By Catherine O’Leary, RN, managing director, healthcare advisory/CDI, KPMG.
COVID-19 is imposing a humanitarian and economic toll around the world, and healthcare providers are on the front lines of the response. New COVID-19 medical codes that went into effect on April 1 have an important part in clinical decision making, disease surveillance, population health management and research on the pandemic.
The new codes allow healthcare officials, clinicians, and researchers to capture claims data and use the information to better inform a course of action tied to COVID-19, whether that is for setting aside more beds, creating special units to handle the highly contagious viral infection, routing ambulances to facilities that can handle the emergency or other responses.
Because of the evolving situation, codes are rapidly changing. With every coding update, it is vital for everyone involved in the reporting of claims data, such as coding professionals, clinical documentation improvement specialists, healthcare IT professionals and coding auditors to respond to the changes.
All COVID-19 confirmed cases, documentation of a positive COVID-19 result, or a presumptive positive COVID-19 test result should be coded as U07.1, COVID-19. As a general rule, it is still imperative to follow the Official Coding Guidelines in the selection of principal or first-listed diagnosis (i.e., sepsis, obstetrics, etc.). Furthermore, it is important to report the other conditions/co-morbidities to present the overall severity and risk of mortality of a patient. If a patient presents with signs and symptoms with no definitive diagnosis, there are codes available to capture the reason for the encounter.
For patient discharges prior to April 1, providers should use the supplemental ICD-10-CM coding guidance for reporting cases related to COVID-19.
The tables accompanying this post outline some of the signs and symptoms, as well as codes for a diagnosis, related to COVID-19.
Telehealth guidance and COVID-19 coding
We are getting a lot of questions tied to telehealth, especially since the Coronavirus Aid, Relief, and Economic Security (CARES) Act, health plans, and Centers for Medicare & Medicaid eased several of restrictions.
This is the guidance that we’re receiving on telehealth:
- Services provided do not need to be COVID-19 related and can be offered in all settings, including a patient’s home.

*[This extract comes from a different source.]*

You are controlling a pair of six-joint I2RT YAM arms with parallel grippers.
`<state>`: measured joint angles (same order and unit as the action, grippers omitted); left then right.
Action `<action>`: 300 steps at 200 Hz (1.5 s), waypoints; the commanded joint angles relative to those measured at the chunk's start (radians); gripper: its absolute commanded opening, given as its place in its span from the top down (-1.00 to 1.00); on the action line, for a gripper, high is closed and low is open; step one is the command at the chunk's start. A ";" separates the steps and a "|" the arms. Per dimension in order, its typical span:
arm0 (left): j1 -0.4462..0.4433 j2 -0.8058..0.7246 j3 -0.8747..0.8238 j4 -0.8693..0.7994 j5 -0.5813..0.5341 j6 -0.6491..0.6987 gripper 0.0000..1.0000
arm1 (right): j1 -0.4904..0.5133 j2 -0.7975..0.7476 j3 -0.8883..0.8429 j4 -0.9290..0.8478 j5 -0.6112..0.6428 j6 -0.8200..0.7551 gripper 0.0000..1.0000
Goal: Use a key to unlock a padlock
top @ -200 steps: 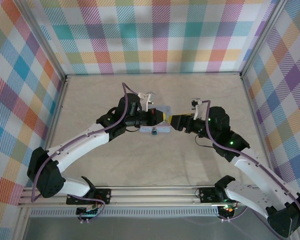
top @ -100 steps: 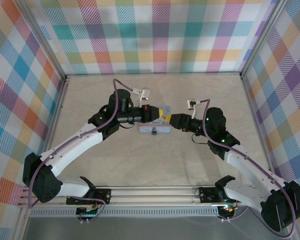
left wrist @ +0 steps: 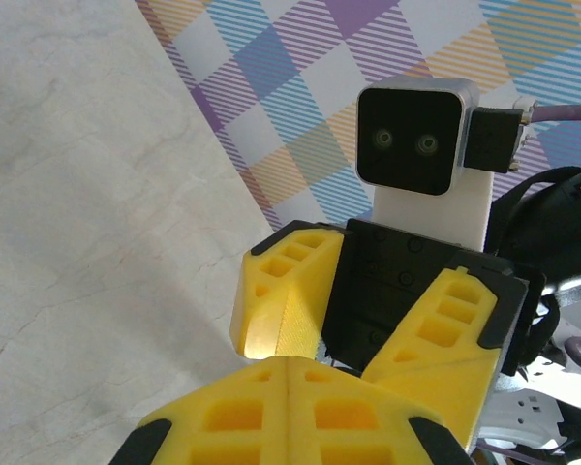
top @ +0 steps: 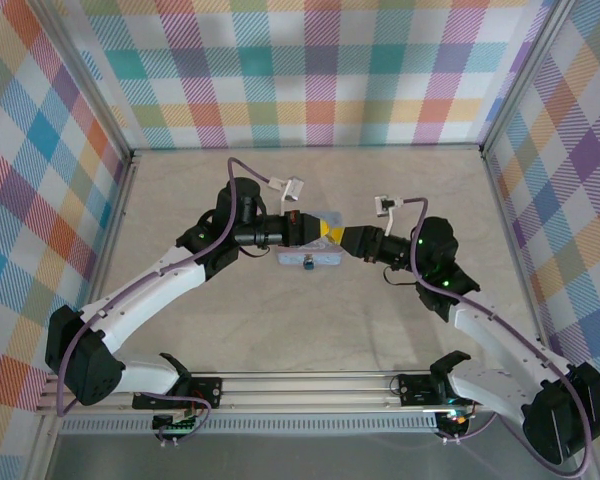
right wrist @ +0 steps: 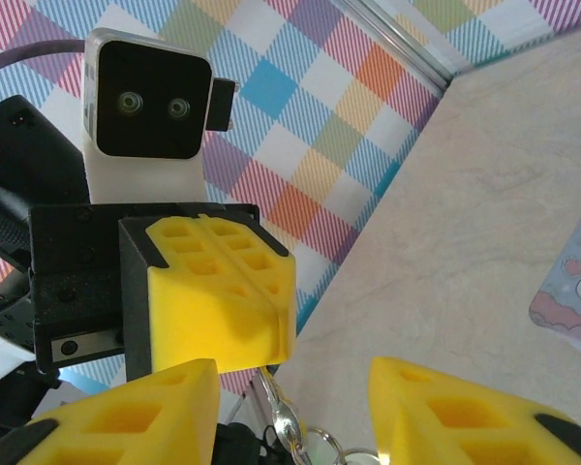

- Payers will not enforce the requirement that patients will have an existing relationship with the physician (clinician?) providing telehealth.
- Physicians in one state may provide services to patients in another state, but state licensure applies.
- Providers will be reimbursed at the same rates as if the service was provided in person.
- Telehealth claims should properly reflect the place of service code (02-Telehealth).
With the coding guidance from CDC, the onus is still on healthcare providers to stay informed about the current regulations, as well as potential changes to ensure that COVID-19 encounters are recorded appropriately. Also, the data gathering helps with clinical decision making for quality patient care, disease surveillance, population health management, research and regulatory mandates.